[ruds]

I think the question is: given a 3-body system with objects A, B, and C, is C's gravitational effect on A altered in any way by the position of B, or are B's and C's effects on A independent?

The reason for the question, I think, is because of an intuition built up around EM. In the system

A B C

B can block and otherwise interfere with C's EM radiation so that its effect on A is different depending on B's location.

[fhars]

No, if you want to think of gravity in analogy to light, you can see every mass as analog to a fully transparent light source.
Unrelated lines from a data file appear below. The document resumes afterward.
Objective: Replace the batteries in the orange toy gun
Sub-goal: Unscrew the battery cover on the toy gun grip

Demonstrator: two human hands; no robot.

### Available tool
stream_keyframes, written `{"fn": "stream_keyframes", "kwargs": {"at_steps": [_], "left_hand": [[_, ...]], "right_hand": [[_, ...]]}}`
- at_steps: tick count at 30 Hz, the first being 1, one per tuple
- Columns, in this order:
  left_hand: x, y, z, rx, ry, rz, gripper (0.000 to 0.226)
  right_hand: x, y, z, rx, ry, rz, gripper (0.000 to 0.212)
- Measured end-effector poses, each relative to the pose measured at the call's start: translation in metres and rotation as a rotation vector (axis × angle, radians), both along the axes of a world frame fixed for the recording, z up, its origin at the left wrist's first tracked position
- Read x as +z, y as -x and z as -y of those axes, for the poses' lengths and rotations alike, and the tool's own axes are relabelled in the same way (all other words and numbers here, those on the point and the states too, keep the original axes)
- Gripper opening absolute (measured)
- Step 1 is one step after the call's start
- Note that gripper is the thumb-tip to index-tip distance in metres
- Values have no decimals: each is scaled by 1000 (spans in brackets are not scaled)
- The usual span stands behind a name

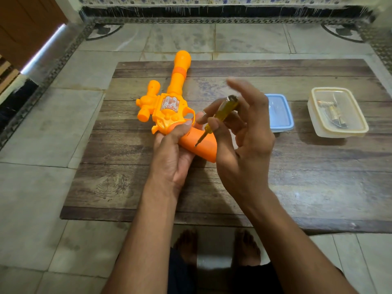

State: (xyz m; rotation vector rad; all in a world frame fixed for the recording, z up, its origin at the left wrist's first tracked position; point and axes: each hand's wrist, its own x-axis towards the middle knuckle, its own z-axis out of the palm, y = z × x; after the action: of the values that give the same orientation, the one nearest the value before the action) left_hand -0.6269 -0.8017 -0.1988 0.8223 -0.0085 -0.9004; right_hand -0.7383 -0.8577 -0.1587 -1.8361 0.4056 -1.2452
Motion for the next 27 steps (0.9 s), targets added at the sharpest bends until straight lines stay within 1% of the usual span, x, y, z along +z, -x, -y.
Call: {"fn": "stream_keyframes", "kwargs": {"at_steps": [2, 4, 9, 14, 20, 27], "left_hand": [[0, 0, 1, 7, 6, -5, 66], [1, 0, 1, 19, 0, -7, 66], [0, 1, 1, 17, -5, -4, 54], [1, 0, 2, 17, 7, -22, 56], [2, -1, 2, 19, 9, -25, 58], [0, -2, 2, 3, 5, -6, 59]], "right_hand": [[0, 2, -1, 19, -7, -12, 38], [2, 1, -1, -6, 35, -27, 35], [2, -2, 1, -89, 155, -35, 36], [-3, -2, 3, -68, 108, -15, 43], [-4, -3, 4, -96, 85, -8, 46], [-4, -1, 4, -119, 110, -9, 45]]}}
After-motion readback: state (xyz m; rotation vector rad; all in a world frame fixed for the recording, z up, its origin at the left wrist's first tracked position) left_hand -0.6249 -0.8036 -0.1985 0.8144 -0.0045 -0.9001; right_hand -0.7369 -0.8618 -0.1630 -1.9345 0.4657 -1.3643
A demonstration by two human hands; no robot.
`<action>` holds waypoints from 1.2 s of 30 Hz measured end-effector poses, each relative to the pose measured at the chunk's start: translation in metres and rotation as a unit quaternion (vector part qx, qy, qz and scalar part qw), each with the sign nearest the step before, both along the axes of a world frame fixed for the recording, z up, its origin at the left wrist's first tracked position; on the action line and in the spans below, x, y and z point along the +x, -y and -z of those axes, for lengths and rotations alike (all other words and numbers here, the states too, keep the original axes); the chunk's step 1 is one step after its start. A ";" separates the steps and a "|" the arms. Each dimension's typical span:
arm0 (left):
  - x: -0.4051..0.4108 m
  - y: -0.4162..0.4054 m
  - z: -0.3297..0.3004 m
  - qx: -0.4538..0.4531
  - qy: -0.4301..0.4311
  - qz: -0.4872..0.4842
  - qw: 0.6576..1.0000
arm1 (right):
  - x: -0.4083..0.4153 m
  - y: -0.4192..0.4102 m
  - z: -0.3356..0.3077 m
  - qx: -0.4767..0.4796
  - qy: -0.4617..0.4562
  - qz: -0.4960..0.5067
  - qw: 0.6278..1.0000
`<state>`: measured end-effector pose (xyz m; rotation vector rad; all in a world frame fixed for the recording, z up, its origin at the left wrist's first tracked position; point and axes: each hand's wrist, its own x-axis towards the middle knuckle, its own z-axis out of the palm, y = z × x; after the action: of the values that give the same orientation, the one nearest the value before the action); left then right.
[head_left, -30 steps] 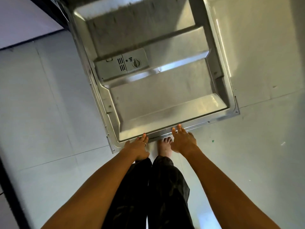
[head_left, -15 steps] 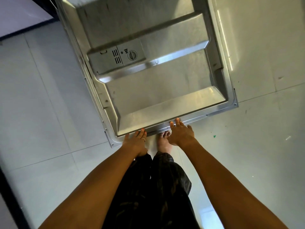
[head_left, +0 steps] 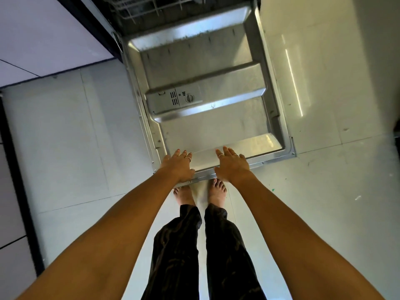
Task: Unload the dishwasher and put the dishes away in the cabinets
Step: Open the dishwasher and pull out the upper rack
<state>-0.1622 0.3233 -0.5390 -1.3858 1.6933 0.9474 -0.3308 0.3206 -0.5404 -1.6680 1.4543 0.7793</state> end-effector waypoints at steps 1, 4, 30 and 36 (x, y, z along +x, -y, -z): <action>0.000 0.002 -0.013 -0.004 -0.001 -0.006 1.000 | 0.001 0.002 -0.013 -0.006 0.003 -0.002 1.000; -0.001 0.007 -0.048 -0.024 -0.001 -0.006 1.000 | 0.005 0.010 -0.046 -0.016 0.006 -0.011 1.000; 0.106 0.181 -0.295 -0.217 -0.016 0.040 0.975 | 0.097 0.143 -0.250 -0.130 0.077 0.070 0.986; 0.187 0.253 -0.273 -0.216 -0.061 0.085 0.971 | 0.168 0.197 -0.233 -0.105 0.050 0.151 0.982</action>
<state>0.0251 0.0704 -0.2660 -1.4441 2.1649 0.5970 -0.1629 0.1235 -0.3075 -1.5610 1.7140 0.3803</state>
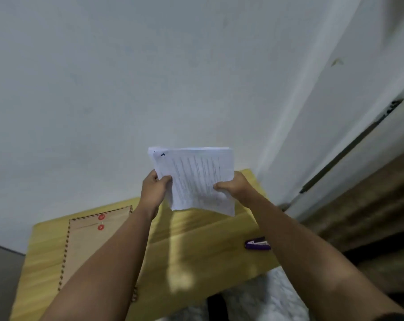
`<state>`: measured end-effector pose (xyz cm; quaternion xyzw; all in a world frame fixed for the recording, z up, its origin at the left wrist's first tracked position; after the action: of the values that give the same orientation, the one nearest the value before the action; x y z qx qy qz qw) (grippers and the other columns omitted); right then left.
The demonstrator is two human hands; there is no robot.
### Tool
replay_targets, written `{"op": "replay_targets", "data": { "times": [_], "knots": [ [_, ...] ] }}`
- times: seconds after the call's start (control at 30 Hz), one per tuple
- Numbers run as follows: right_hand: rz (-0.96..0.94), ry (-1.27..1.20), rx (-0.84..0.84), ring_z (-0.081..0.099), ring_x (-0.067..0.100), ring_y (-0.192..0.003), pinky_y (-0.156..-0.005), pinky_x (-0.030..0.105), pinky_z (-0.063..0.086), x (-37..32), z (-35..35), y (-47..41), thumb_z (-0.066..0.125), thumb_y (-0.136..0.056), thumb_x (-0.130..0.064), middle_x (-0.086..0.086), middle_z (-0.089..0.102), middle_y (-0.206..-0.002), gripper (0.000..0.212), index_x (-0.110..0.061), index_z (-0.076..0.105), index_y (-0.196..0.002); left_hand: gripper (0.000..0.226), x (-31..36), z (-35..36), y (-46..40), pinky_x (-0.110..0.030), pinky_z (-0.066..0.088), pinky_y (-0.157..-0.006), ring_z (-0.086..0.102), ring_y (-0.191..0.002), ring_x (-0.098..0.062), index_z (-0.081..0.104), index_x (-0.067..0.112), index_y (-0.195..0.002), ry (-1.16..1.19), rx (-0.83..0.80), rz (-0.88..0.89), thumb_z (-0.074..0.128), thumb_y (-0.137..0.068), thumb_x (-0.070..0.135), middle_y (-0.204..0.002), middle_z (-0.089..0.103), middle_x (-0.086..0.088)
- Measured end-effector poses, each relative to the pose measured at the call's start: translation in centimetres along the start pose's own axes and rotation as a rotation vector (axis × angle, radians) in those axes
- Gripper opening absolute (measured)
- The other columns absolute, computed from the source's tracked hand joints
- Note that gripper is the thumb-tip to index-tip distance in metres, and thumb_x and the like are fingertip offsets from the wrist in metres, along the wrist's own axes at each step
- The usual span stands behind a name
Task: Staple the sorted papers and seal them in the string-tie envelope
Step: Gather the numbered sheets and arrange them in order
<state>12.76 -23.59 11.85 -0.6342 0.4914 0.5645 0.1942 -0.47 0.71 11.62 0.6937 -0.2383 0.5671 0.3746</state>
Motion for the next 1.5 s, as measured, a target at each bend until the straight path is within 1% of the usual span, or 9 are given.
{"op": "replay_targets", "data": {
  "times": [0.1,0.23,0.37,0.53,0.67,0.77,0.93,1.3,1.5],
  "knots": [
    [-0.018,0.064,0.005,0.068,0.031,-0.101,-0.090,0.053,0.057,2.7,-1.0,-1.7,0.079,-0.080,0.006,0.024,0.072,-0.114,0.030,0.006,0.071,-0.110,0.022,-2.3,1.7,-0.7,-0.011,0.046,-0.058,0.062,-0.067,0.006,0.070,0.031,-0.090,-0.045,0.033,-0.032,0.064,-0.094,0.010,-0.072,0.069,0.026],
    [-0.027,0.069,-0.063,0.062,0.020,-0.086,-0.073,0.036,0.047,4.7,-1.6,-3.6,0.077,-0.082,0.007,0.010,0.068,-0.089,0.013,-0.003,0.069,-0.087,0.017,-4.3,3.7,-1.2,-0.025,0.047,-0.077,0.063,-0.091,-0.010,0.071,0.018,-0.112,-0.035,0.036,-0.101,0.064,-0.097,0.011,-0.105,0.072,0.004],
    [-0.038,0.111,-0.086,0.054,0.004,-0.064,-0.059,0.023,0.042,5.3,-1.8,-5.5,0.075,-0.082,0.011,-0.007,0.059,-0.064,0.037,-0.019,0.059,-0.065,0.015,-4.6,4.9,-1.8,-0.023,0.046,-0.074,0.063,-0.089,-0.007,0.073,0.019,-0.104,-0.078,0.047,-0.125,0.060,-0.100,0.011,-0.104,0.073,0.007],
    [-0.082,0.134,-0.174,0.063,0.016,-0.097,-0.086,0.037,0.055,4.7,-1.3,-6.8,0.075,-0.086,0.007,0.011,0.072,-0.102,0.019,0.008,0.075,-0.105,0.016,-4.1,4.8,-2.5,-0.025,0.046,-0.072,0.062,-0.086,-0.012,0.072,0.017,-0.101,-0.169,0.094,-0.119,0.057,-0.103,0.014,-0.097,0.073,0.006],
    [0.018,-0.113,-0.211,0.072,0.011,-0.077,-0.061,0.024,0.055,4.1,-1.7,-7.6,0.082,-0.080,0.002,0.000,0.078,-0.087,0.024,-0.003,0.076,-0.103,0.020,-2.6,4.6,-2.9,-0.035,0.050,-0.083,0.063,-0.094,-0.019,0.071,0.008,-0.110,-0.204,0.117,-0.099,0.057,-0.103,0.019,-0.105,0.073,0.001],
    [0.069,-0.259,-0.295,0.076,0.027,-0.100,-0.074,0.039,0.062,3.2,-1.6,-7.9,0.084,-0.081,-0.009,0.009,0.078,-0.111,0.037,-0.007,0.073,-0.117,0.022,-1.5,4.7,-3.0,-0.043,0.056,-0.089,0.067,-0.100,-0.024,0.070,0.006,-0.110,-0.245,0.107,-0.090,0.056,-0.102,0.021,-0.110,0.075,-0.007],
    [0.116,-0.481,-0.382,0.070,0.040,-0.114,-0.097,0.055,0.056,2.0,-2.0,-8.7,0.077,-0.086,-0.007,0.018,0.073,-0.124,0.041,-0.003,0.069,-0.127,0.021,0.4,5.6,-2.7,-0.022,0.047,-0.071,0.064,-0.095,-0.005,0.065,0.018,-0.108,-0.362,0.045,0.018,0.050,-0.101,0.006,-0.103,0.070,0.007],
    [-0.149,0.149,-0.353,0.059,0.010,-0.059,-0.054,0.019,0.043,-4.3,-5.6,-10.8,0.084,-0.080,-0.030,-0.003,0.073,-0.074,0.026,-0.029,0.076,-0.105,0.016,2.8,7.3,-3.5,-0.035,0.038,-0.071,0.046,-0.075,-0.022,0.045,0.014,-0.081,-0.759,-0.184,0.037,0.044,-0.087,-0.001,-0.081,0.054,-0.005],
    [-0.300,0.109,-0.329,0.075,0.015,-0.077,-0.074,0.027,0.057,-5.2,-3.4,-9.6,0.076,-0.090,-0.026,-0.003,0.079,-0.082,0.004,-0.023,0.077,-0.092,0.009,3.6,10.0,-3.0,-0.037,0.045,-0.076,0.054,-0.083,-0.024,0.051,0.017,-0.085,-0.795,-0.308,0.088,0.046,-0.083,0.009,-0.087,0.060,-0.001]
  ]
}}
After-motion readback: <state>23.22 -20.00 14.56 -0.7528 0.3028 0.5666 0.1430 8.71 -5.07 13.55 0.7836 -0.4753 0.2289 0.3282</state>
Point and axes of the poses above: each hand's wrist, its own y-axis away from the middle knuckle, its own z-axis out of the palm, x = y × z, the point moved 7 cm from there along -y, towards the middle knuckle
There is nothing in this universe that can absorb gravity.

[Steuard]

LIGO was able to detect gravitational waves, which I'm pretty sure must require non-zero transfer of energy in one form or another. (I'm hedging a little only because I know LIGO was measuring relative changes in metric distance, which might possibly not require absorbing energy... but just intuitively it's hard for me to fathom any transfer of information without a transfer of energy: it simply shouldn't be possible.) But 1) it's a remarkably small loss of energy, since the gravitational coupling to matter is so weak, and 2) LIGO is very specifically reacting to gravitational waves rather than to static (or quasi-static) gravitational fields, and the absorptive properties there will certainly be different (just as they are for electromagnetism).

[fhars]

General relativity will probably add some effects like that, but then quantum electrodynamics adds light scattering off of light, so the analogy is still ok as far as analogies go.

[mikorym]

> fully transparent light source

Thanks. So, in the analogy between gravity and light, you have to change all "massive bodies" to "fully transparent light sources" to make the analogy complete.

A nontransparent light source would not translate as a (straightforward) massive body.